When you peel back the dehumanizing rhetoric and see what's really taking place behind the scenes, you see that millions of Americans are already working but still rely on government assistance to survive. Companies like Amazon and Walmart, among the largest employers in the country, pay wages so low that their workers qualify for public benefits. Walmart even provides information to its employees showing them how to apply for government assistance. While we stigmatize the poor, we allow our biggest employers to rely on government assistance to support their labor force. Think about that: our tax dollars subsidize Walmart and Amazon so they can pay their employees starvation wages. At the same time, politicians like Jason Smith push for policies that drain even more from the system sustaining these employees. So the question is: are these workers somehow lacking? Or is the system terribly broken?

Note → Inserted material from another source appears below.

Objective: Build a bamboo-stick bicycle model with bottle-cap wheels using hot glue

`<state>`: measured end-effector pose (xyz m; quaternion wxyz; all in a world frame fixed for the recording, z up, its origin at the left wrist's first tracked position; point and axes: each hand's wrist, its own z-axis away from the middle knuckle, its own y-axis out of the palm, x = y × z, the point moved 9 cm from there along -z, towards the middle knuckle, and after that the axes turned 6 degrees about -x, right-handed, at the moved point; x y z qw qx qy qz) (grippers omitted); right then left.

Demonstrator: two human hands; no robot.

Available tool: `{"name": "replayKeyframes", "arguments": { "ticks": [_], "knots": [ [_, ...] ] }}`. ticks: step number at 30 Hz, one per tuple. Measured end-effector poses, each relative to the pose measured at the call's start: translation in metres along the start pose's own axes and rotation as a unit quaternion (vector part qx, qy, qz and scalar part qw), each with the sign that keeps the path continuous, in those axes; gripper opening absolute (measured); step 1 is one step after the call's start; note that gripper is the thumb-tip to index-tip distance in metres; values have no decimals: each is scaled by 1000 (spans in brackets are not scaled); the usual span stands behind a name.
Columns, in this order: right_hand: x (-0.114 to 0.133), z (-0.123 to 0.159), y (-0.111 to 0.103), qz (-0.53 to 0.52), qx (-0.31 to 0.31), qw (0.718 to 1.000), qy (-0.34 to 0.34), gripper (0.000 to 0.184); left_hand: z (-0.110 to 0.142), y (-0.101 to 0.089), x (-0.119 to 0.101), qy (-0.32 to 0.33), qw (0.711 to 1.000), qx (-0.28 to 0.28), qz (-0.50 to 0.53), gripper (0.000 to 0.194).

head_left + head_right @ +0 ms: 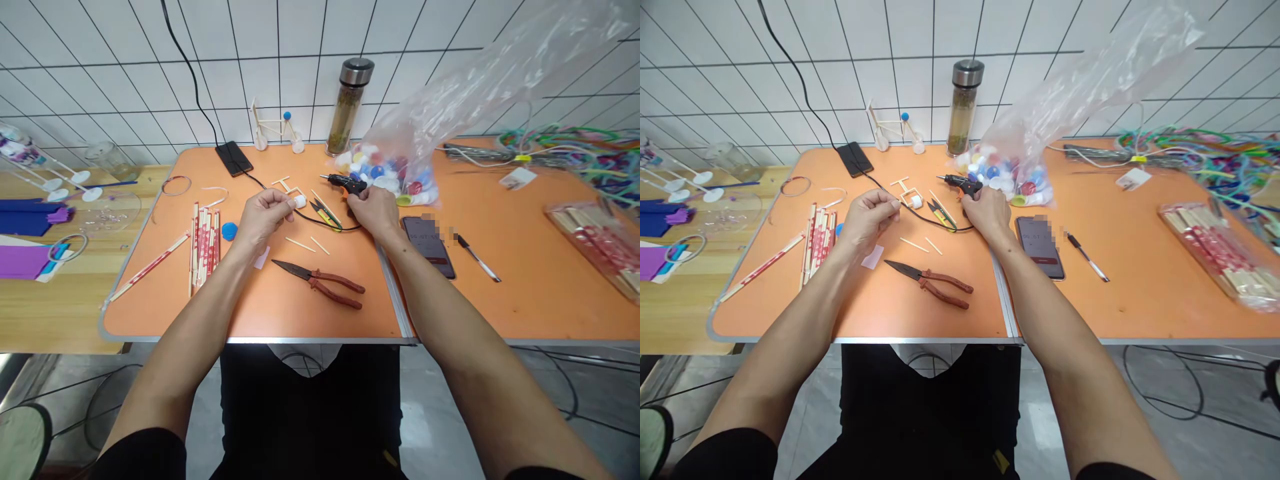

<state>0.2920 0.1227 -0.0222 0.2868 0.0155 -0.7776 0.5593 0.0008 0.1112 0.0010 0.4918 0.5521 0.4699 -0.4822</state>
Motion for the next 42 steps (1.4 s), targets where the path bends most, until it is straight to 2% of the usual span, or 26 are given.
{"name": "replayKeyframes", "arguments": {
  "ticks": [5, 7, 9, 11, 13, 15, 17, 19, 22, 24, 29, 33, 42],
  "knots": [
    [-1, -1, -3, -80, -36, 996, 2, 14, 0, -2, -2, -10, 1000, -4, -18, 31],
    [0, -1, -4, -142, -48, 989, 0, 11, 0, -3, -4, -13, 1000, -6, -23, 32],
    [1, 1, -4, -239, -46, 970, 6, 12, 0, -3, -4, -15, 1000, -7, -23, 33],
    [7, 4, 2, -366, -2, 930, 25, 14, 0, -3, -4, -16, 1000, -8, -15, 32],
    [17, 12, 10, -487, 69, 869, 49, 15, -1, -4, -3, -15, 1000, -11, 3, 30],
    [27, 20, 11, -569, 110, 812, 71, 21, -2, -6, -2, -13, 1000, -14, 22, 30],
    [35, 27, 5, -604, 122, 786, 61, 27, -2, -7, -2, -13, 999, -15, 36, 30],
    [44, 35, -3, -594, 132, 794, 18, 30, -2, -7, -2, -15, 999, -12, 44, 31],
    [54, 45, -20, -575, 114, 808, -58, 37, -2, -8, -4, -14, 999, -10, 52, 32],
    [61, 53, -27, -560, 120, 816, -84, 43, -2, -8, -5, -9, 998, -9, 55, 34],
    [70, 64, -39, -522, 148, 833, -104, 44, -3, -11, -7, 0, 998, -4, 64, 37],
    [74, 69, -43, -515, 159, 830, -142, 55, -4, -14, -8, 9, 997, 1, 76, 39],
    [75, 78, -49, -484, 151, 849, -148, 57, -7, -19, -16, 49, 995, 0, 82, 42]
  ]
}}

The rhetoric becomes even more dangerous when tied to the repeated, unsubstantiated claims of "waste, fraud, and abuse" within our government. Representative Smith and his colleagues warn of a bloated welfare system rife with corruption, yet fail to cite a single example. Not. One. Example. Even Elon Musk’s high-profile efforts to find this so-called "waste, fraud, and abuse" within government programs turned up virtually nothing, less than 0.07%, and even that number was suspect. Republicans have learned that they never need actual data to push their myths; they merely need to utter the words, and the myth becomes reality. Their "alternative facts" convince voters that lazy freeloaders are stealing their hard-earned money. As Republicans have learned over the past decade, the spreading of lies is far easier than confronting the real causes of poverty: stagnant wages, corporate greed, unaffordable housing, an abysmal wealth gap, and the lack of universal healthcare.
Don't be surprised if, at some point, Republicans print "Arbeit macht frei" on their campaign merch. While we are not making direct comparisons to the horror behind those words, the idea that people only have value and deserve respect and dignity if they work will, in the long run, prove equally dangerous to society overall. Our nation was built on the principle that we are born with certain inalienable rights, among them are life, liberty, and the pursuit of happiness. There's nothing in our founding documents that tied those dignities to labor.

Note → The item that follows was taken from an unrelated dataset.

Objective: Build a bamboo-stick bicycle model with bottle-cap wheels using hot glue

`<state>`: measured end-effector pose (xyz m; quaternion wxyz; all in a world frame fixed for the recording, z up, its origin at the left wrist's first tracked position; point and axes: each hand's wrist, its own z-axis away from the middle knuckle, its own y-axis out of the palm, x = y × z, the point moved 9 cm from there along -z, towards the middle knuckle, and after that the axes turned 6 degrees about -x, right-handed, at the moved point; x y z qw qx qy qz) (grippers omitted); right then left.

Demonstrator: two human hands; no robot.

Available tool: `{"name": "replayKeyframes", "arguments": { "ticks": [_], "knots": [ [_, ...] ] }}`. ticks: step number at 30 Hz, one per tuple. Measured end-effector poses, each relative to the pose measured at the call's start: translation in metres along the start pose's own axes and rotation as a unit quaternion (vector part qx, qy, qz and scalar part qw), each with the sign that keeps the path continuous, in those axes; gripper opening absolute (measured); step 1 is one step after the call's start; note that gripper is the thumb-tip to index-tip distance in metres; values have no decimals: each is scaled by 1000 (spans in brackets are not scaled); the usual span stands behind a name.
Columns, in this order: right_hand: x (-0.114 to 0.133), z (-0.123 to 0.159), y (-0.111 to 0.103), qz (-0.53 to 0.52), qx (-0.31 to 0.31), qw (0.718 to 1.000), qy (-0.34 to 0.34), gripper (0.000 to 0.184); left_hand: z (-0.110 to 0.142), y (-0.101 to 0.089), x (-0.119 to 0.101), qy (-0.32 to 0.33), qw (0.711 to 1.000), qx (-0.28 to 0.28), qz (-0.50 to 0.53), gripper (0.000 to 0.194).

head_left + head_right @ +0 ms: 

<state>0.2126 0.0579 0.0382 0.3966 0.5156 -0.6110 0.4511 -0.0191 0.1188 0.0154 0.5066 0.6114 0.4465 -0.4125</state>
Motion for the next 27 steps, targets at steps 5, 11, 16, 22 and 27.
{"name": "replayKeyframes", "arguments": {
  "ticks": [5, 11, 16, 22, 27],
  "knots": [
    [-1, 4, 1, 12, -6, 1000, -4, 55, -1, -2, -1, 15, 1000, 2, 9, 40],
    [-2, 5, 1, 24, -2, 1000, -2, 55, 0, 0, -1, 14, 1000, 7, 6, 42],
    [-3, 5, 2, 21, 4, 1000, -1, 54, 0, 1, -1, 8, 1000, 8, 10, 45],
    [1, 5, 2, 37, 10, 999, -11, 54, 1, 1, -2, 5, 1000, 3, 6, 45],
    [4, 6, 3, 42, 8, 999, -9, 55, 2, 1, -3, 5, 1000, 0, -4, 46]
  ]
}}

Let’s be clear: everyone deserves food, shelter, and opportunity. Not because they work, but because they are human. If we truly want to lift people out of poverty, we should start by demanding that corporations pay living wages and that public policy reflect the real economic challenges faced by ordinary Americans.
To be sure, work can be meaningful. But weaponizing it to shame the vulnerable is not policy; it’s cruelty dressed in moral clothing.